In a similar study especially designed to examine children’s knowledge of only Principles B and C, Grimshaw and Rosen (1990) also found that the non-locality constraint for pronouns was to a large extent violated. Like Chien and Wexler, Grimshaw and Rosen state that children yet have innate knowledge of Principle B. A distinction has to be made, they argue, between knowledge of Principle B, on the one hand, and obedience to it on the other. Although children know Principle B, other grammatical and pragmatic influences and circumstances prevent them from obeying it.
Both theses have in common that they are based on the assumption that the delay of Principle B is a universal phenomenon that can be found throughout all languages. However, in a study carried out by McKee (1992), it turned out that the delay of Principle B only affected the group of English children while the Italian children showed nearly perfect mastery of both Principle A and B. McKee accompanies these results by her proposal for an explanation of English children’s delay of Principle B. Since the experiment was carried out with Italian sentences containing clitic pronouns, her account is based on syntactical differences between this type of sentences and its English counterparts containing full pronouns.
This paper will start with a presentation of McKee’s thesis. The presentation will be followed by a discussion in which McKee’s account will be compared with alternative explanations for the delay of Principle B. Since McKee’s syntactically motivated model stand in contrast to other theses based on pragmatics, the final aim will be a judgment about the adequacy and plausibility of both types of approaches.
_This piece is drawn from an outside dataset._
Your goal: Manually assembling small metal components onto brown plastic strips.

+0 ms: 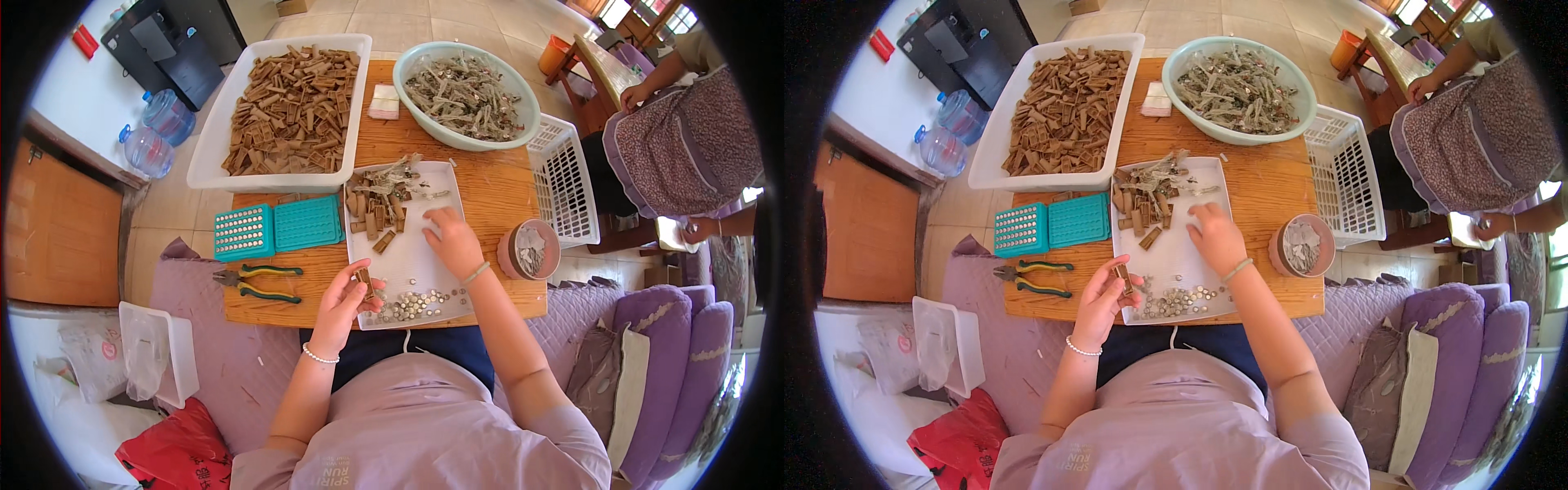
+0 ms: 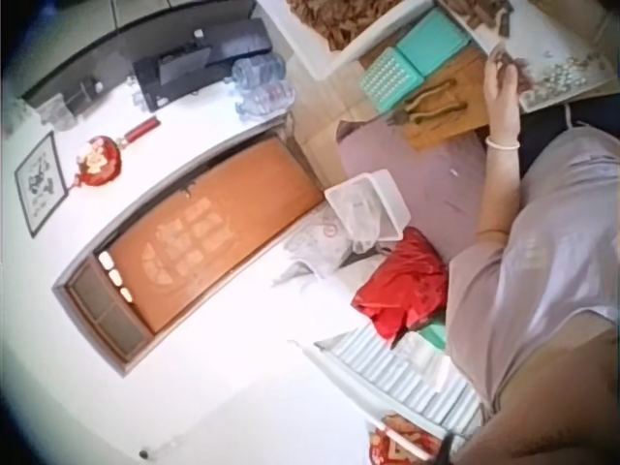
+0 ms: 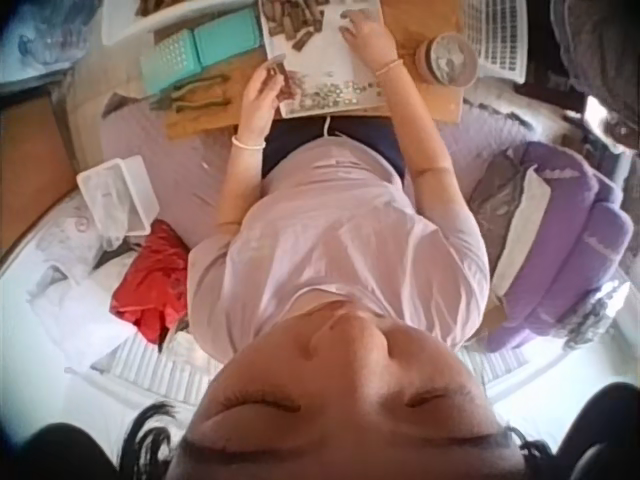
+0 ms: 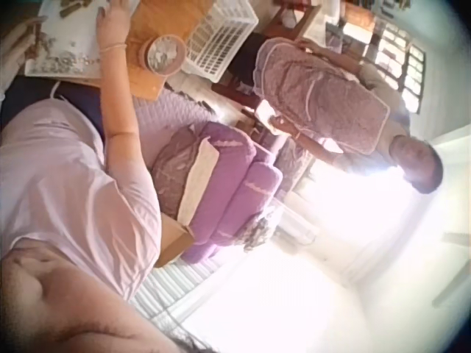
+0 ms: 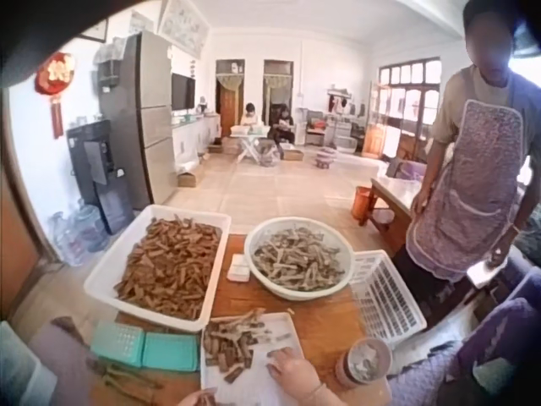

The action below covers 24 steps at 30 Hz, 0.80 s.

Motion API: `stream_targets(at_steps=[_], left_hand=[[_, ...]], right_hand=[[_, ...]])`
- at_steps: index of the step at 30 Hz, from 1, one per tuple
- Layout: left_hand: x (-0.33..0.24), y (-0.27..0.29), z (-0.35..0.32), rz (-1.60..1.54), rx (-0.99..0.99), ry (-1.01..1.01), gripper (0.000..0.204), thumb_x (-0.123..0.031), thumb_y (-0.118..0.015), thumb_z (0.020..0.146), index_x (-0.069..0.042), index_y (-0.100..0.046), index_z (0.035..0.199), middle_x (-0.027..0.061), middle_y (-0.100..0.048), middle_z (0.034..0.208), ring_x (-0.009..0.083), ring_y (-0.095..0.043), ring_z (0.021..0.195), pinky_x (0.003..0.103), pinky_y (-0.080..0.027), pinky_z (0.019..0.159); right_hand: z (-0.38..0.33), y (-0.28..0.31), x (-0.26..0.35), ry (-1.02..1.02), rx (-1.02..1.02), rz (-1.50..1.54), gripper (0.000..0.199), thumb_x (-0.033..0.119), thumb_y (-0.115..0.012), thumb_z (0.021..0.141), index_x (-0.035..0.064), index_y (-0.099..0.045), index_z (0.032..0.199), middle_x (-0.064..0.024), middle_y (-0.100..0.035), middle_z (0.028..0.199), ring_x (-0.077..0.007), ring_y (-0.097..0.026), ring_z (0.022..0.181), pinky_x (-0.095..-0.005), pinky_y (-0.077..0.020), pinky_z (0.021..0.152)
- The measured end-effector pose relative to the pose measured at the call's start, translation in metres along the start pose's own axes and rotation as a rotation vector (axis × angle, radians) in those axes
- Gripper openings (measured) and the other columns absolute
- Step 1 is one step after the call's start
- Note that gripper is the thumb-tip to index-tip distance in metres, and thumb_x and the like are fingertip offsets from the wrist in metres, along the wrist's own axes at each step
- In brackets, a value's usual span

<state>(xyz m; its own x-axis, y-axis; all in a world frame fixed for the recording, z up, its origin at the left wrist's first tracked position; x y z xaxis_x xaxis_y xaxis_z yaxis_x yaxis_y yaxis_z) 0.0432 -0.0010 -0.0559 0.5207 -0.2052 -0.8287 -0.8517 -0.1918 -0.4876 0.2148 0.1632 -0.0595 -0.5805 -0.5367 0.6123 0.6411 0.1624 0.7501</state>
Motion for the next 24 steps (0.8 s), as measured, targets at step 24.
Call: stream_targets(at_steps=[24], left_hand=[[-0.004, 0.008, 0.001, -0.044, -0.044, -0.018, 0.037, -0.018, -0.049, 0.097, -0.005, -0.043, 0.132, 0.0120, -0.061, 0.104, 0.0155, -0.061, 0.080, 0.030, -0.052, 0.074]], right_hand=[[0.066, 0.029, -0.029, -0.343, 0.165, 0.647, 0.014, 0.017, -0.057, 0.091, 0.0035, -0.058, 0.088, 0.0024, -0.059, 0.077, -0.0073, -0.057, 0.074, -0.0224, -0.0448, 0.065]])
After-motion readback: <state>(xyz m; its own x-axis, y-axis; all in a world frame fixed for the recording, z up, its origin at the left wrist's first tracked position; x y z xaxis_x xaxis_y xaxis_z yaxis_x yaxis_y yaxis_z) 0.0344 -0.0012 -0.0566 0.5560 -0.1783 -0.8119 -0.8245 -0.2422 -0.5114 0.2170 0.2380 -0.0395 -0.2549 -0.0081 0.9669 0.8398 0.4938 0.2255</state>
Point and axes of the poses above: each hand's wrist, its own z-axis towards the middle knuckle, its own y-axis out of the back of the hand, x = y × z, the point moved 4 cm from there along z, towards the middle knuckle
This judgment will be supported by another thesis developed by Cardinaletti and Starke (1995) in which they seek to explain the delay of Principle B by an ambiguity of English pronouns comprising all parts of grammar.
Table of Contents
1. Introduction
2. McKee’s account of English children’s delay of Principle B
3. Other approaches towards an explanation of the delay of Principle B
3.1. Pragmatic constraints
3.2. Knowledge and Obedience
3.3. Ambiguity of pronouns
4. Discussion
4.1. McKee and Chien and Wexler
4.2. McKee and Grimshaw and Rosen
4.3. McKee and Cardinaletti and Starke
4.4. Strong pronouns and emphatic pronouns
4.5. Different GCs for pronouns and anaphors
5. Conclusion
6. Bibliography
1. Introduction
In their experiment carried out in order to test children’s knowledge of the binding principles, Chien and Wexler (1990) observed that their subjects showed a considerable delay of the acquisition of Principle B compared with Principle A. While the children who participated in their study mastered the locality conditions of anaphors nearly perfectly by the age of six and even earlier, many of them still allowed pronouns to be coindexed with a local antecedent. Chien and Wexler argue that children do not violate Principle B but rather lack an additional pragmatic constraint that is needed to interpret pronouns correctly.
In a similar study especially designed to examine children’s knowledge of only Principles B and C, Grimshaw and Rosen (1990) also found that the non-locality constraint for pronouns was to a large extent violated. Like Chien and Wexler, Grimshaw and Rosen state that children yet have innate knowledge of Principle B. A distinction has to be made, they argue, between knowledge of Principle B, on the one hand, and obedience to it on the other. Although children know Principle B, other grammatical and pragmatic influences and circumstances prevent them from obeying it.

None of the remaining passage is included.